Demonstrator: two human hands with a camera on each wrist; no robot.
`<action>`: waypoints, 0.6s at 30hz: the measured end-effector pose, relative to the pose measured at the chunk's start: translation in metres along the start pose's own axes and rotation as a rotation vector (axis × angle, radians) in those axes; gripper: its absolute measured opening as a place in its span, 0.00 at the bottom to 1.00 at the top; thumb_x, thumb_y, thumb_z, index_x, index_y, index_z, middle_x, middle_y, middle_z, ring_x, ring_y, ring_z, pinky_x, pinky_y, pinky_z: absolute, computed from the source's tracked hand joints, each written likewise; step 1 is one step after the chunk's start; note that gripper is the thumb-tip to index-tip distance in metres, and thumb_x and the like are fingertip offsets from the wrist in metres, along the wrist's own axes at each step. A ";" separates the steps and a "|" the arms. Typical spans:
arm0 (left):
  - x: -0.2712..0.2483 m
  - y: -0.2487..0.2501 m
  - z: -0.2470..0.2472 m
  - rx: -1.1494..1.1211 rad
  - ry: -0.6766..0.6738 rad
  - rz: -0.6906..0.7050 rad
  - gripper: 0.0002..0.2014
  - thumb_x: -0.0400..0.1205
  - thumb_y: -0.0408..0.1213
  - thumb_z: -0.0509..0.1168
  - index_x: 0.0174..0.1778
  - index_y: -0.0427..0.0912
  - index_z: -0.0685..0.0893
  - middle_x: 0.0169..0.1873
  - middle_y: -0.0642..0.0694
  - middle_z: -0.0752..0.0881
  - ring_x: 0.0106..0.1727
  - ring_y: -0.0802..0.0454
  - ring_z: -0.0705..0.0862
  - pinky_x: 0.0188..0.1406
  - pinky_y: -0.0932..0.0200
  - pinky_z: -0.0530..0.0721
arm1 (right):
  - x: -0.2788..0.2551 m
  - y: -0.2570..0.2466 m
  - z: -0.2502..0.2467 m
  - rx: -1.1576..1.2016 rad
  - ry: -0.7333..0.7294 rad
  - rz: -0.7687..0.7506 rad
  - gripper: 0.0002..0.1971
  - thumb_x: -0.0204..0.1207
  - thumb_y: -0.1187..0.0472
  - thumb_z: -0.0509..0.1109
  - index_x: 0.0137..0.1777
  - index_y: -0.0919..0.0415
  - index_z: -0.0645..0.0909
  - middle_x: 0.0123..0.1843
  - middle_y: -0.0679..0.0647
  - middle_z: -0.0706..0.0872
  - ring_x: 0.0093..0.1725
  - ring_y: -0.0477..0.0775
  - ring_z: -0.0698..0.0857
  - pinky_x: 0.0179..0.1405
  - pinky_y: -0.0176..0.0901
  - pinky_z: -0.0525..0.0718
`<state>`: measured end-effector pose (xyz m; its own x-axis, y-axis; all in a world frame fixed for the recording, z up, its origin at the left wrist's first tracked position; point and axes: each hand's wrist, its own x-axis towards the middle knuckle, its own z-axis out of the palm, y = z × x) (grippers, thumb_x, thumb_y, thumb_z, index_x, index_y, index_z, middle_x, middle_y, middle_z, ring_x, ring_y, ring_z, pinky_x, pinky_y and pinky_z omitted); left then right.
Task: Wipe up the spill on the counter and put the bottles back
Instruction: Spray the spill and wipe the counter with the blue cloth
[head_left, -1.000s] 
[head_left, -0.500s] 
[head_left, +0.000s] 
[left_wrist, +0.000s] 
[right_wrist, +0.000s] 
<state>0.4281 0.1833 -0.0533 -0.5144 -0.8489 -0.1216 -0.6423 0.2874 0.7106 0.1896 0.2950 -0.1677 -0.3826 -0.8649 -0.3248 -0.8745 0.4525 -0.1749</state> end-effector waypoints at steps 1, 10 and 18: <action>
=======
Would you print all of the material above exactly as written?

Demonstrator: two human hands with a camera on each wrist; no robot.
`<action>`: waypoints, 0.6s at 30hz: the measured end-effector pose, relative to the pose measured at the chunk's start: translation in metres along the start pose's own axes and rotation as a rotation vector (axis × angle, radians) in those axes; gripper: its absolute measured opening as a place in its span, 0.00 at the bottom to 1.00 at the top; thumb_x, thumb_y, thumb_z, index_x, index_y, index_z, middle_x, middle_y, middle_z, ring_x, ring_y, ring_z, pinky_x, pinky_y, pinky_z: absolute, computed from the source's tracked hand joints, each written likewise; step 1 is one step after the chunk's start; note that gripper is the thumb-tip to index-tip distance in metres, and thumb_x and the like are fingertip offsets from the wrist in metres, along the wrist's own axes at each step. A ";" separates the steps and a "|" the arms. Typical spans:
arm0 (left):
  - x: -0.2712..0.2483 m
  - y: -0.2487..0.2501 m
  - z: -0.2470..0.2472 m
  - rx: -1.1494..1.1211 rad
  - ry: -0.6766..0.6738 rad
  - rz: -0.6906..0.7050 rad
  - gripper: 0.0002..0.2014
  - thumb_x: -0.0400..0.1205
  - thumb_y: -0.0408..0.1213
  - thumb_z: -0.0509..0.1168
  - index_x: 0.0174..0.1778
  - index_y: -0.0427..0.0912
  - index_z: -0.0685..0.0893
  - middle_x: 0.0169..0.1873
  - middle_y: -0.0642..0.0694
  - middle_z: -0.0752..0.0881
  - ring_x: 0.0106..0.1727
  - ring_y: -0.0802..0.0454
  - ring_z: -0.0705..0.0862
  - pinky_x: 0.0188..0.1406
  - pinky_y: -0.0932..0.0200
  - pinky_z: -0.0530..0.0721
arm1 (right):
  - x: -0.2788..0.2551 m
  - y: -0.2570..0.2466 m
  - z: -0.2502..0.2467 m
  - rx: -1.1576..1.2016 rad
  - ry: -0.7333..0.7294 rad
  - rz: -0.7687..0.7506 rad
  - gripper: 0.0002..0.1971
  - thumb_x: -0.0204..0.1207
  - thumb_y: -0.1187..0.0472
  - thumb_z: -0.0509..0.1109
  - index_x: 0.0137..0.1777
  - index_y: -0.0919..0.0415
  - index_z: -0.0645..0.0909
  - middle_x: 0.0123..0.1843
  - middle_y: -0.0679..0.0647
  - middle_z: -0.0706..0.0872
  - ring_x: 0.0093..0.1725
  - ring_y: -0.0477..0.0775
  - ring_z: -0.0698..0.0857
  - pinky_x: 0.0179..0.1405
  - pinky_y: -0.0176..0.0901
  - pinky_z: -0.0525..0.0718
`<state>`: measured end-effector pose (xyz m; its own x-axis, y-axis; all in a world frame fixed for the recording, z up, its origin at the left wrist's first tracked position; point and axes: each hand's wrist, its own x-axis towards the middle knuckle, its own z-axis out of the palm, y = z × x) (grippers, thumb_x, thumb_y, thumb_z, index_x, index_y, index_z, middle_x, middle_y, middle_z, ring_x, ring_y, ring_z, pinky_x, pinky_y and pinky_z omitted); left then right.
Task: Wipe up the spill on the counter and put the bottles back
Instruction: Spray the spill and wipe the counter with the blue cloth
[head_left, -1.000s] 
[head_left, -0.500s] 
[head_left, +0.000s] 
[left_wrist, +0.000s] 
[right_wrist, +0.000s] 
<state>0.4281 0.1833 -0.0533 -0.5144 -0.8489 -0.1216 -0.6423 0.2874 0.7106 0.1896 0.2950 -0.1677 -0.3826 -0.8649 -0.3248 -0.8745 0.4525 -0.1749</state> end-effector waypoints at steps 1, 10 and 18: <action>

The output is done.